The total billed or allowed expense for urology specialty services, including diagnostic procedures, surgical interventions, and outpatient consultations related to urinary tract and male reproductive conditions. Used in claims processing and hospital billing to capture service-level costs and support reimbursement and utilization analysis.
The unique numeric identifier assigned to a patient encounter or transaction for the administration of a vaccine. Used in immunization registries, clinic billing systems, and claims data to link the specific immunization event to patient records, enabling tracking of vaccination history, reimbursement, and public health reporting.

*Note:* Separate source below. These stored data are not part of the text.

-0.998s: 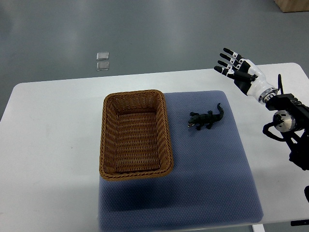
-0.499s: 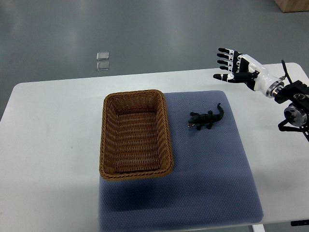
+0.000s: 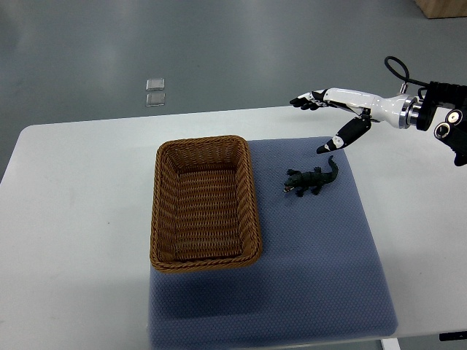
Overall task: Place crocodile in brown basket with right hand
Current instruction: 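Swing the right hand over the toy crocodile, palm down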
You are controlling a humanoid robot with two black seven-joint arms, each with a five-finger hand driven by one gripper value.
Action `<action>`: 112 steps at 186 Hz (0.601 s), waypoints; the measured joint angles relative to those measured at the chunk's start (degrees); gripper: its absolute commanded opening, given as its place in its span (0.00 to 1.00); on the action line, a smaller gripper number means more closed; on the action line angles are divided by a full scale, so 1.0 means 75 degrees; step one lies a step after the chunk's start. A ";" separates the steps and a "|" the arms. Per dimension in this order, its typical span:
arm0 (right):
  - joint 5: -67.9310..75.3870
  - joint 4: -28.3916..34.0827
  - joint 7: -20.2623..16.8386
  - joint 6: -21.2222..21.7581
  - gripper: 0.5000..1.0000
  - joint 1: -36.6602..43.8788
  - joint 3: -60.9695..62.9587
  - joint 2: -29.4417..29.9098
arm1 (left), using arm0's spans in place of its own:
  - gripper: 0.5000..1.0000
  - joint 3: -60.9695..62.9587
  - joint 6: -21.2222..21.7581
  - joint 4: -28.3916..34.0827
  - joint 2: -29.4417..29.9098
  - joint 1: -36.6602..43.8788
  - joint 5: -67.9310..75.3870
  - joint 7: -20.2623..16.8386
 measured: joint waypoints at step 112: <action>-0.1391 0.0034 0.0259 -0.1861 0.84 0.0918 -0.2763 0.0211 | 1.00 0.0000 0.0000 0.0000 0.0000 0.0000 0.0000 0.0002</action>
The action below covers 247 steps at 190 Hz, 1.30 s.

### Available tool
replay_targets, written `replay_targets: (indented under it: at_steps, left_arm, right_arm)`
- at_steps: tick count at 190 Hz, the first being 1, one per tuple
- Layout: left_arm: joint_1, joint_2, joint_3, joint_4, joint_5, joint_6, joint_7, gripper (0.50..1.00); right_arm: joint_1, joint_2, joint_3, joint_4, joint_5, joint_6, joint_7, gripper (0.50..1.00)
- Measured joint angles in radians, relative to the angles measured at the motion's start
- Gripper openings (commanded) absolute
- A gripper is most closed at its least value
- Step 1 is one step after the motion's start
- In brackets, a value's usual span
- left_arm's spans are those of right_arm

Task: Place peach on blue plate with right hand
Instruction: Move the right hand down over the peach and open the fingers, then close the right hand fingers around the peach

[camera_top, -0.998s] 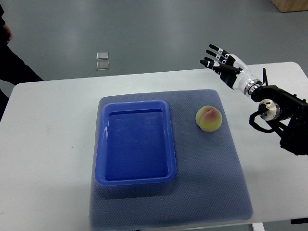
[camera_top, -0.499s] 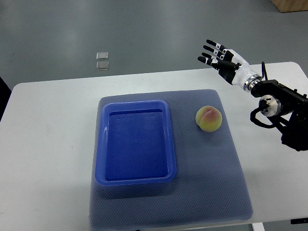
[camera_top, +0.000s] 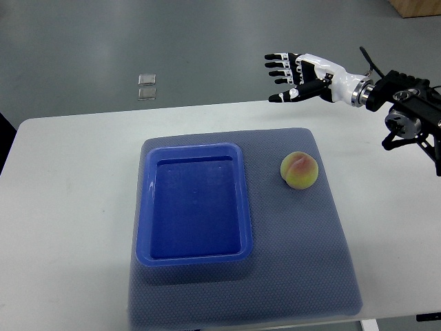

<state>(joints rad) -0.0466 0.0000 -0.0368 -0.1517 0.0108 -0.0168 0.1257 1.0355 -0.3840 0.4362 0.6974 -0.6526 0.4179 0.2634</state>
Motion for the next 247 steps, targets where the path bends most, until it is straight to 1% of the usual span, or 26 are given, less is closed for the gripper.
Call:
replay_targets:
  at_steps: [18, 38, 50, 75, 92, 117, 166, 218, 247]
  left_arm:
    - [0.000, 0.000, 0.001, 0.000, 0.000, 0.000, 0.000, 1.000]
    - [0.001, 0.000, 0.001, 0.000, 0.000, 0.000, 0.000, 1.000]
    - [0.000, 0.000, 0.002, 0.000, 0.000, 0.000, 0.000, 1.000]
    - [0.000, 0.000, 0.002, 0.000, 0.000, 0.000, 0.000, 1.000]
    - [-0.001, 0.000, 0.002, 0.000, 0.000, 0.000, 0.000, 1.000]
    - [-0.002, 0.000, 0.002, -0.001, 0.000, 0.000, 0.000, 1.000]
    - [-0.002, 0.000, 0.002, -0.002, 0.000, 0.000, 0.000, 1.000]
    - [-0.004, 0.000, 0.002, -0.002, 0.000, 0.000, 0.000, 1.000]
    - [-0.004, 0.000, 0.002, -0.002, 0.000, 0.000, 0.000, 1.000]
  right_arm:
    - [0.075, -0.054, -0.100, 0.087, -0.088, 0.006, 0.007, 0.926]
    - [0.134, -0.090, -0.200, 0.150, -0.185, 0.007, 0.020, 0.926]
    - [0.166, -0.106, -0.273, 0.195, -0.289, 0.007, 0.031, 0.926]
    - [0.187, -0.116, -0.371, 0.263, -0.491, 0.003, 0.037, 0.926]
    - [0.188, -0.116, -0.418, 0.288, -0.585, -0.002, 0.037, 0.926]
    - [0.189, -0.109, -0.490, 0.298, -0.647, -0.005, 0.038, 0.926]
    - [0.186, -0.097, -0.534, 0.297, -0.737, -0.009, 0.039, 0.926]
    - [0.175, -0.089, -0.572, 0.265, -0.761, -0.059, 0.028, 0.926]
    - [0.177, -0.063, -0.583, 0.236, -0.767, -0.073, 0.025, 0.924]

The billed or allowable charge associated with vaccine administration, including the cost of the immunizing agent and clinical administration fees. Captured in claims and pharmacy or medical benefit data to support reimbursement, plan cost analysis, and population-level immunization program financial reporting.
The unique numeric identifier assigned to a validation transaction or process within a healthcare system, such as eligibility verification, prior authorization confirmation, or claims editing. Links the validation activity to specific patient accounts or transactions, enabling audit trail maintenance and operational workflow tracking across payer and provider systems.
The remaining financial amount outstanding on a validation-related transaction following payments, adjustments, or credits applied in the revenue cycle. Reflects the unresolved liability associated with eligibility verification, claims validation, or authorization processes, and is used to reconcile accounts within billing and accounts receivable systems.
The gross charged amount submitted on a claim or billing record associated with a validation transaction, such as an eligibility check, prior authorization, or claims editing activity. Represents the initial invoiced value before payer adjudication, contractual adjustments, or patient responsibility allocation in the revenue cycle.
The operational or transactional expense incurred to perform validation activities within a healthcare system, such as eligibility verification, claims editing, or prior authorization processing. Captured to support administrative cost accounting, vendor contract management, and revenue cycle performance monitoring across payer and health system operations.
The rate or count of validation activities performed within a defined timeframe, such as eligibility checks, prior authorization requests, or claims edits. Used in revenue cycle operations and payer systems to measure workload volume, monitor process efficiency, and identify patterns in administrative verification activity across billing workflows.
The unique numeric identifier assigned to a value-based care arrangement, contract, or performance transaction within a healthcare financial or analytical system. Links specific quality, cost, or outcome metrics to the corresponding payer or provider account, supporting value-based reimbursement tracking and population health contract management.
The financial expenditure or allowed amount associated with a value-based care service, intervention, or contract performance metric. Used in payer and health system analytics to quantify spending tied to quality and outcome targets, supporting total cost of care measurement and value-based reimbursement reconciliation.
The unique numeric identifier assigned to an eligibility or benefits verification transaction in a payer or revenue cycle system. Links the verification event to a patient account or claim, enabling tracking of insurance coverage confirmation, coordination of benefits checks, and audit documentation across enrollment and billing workflows.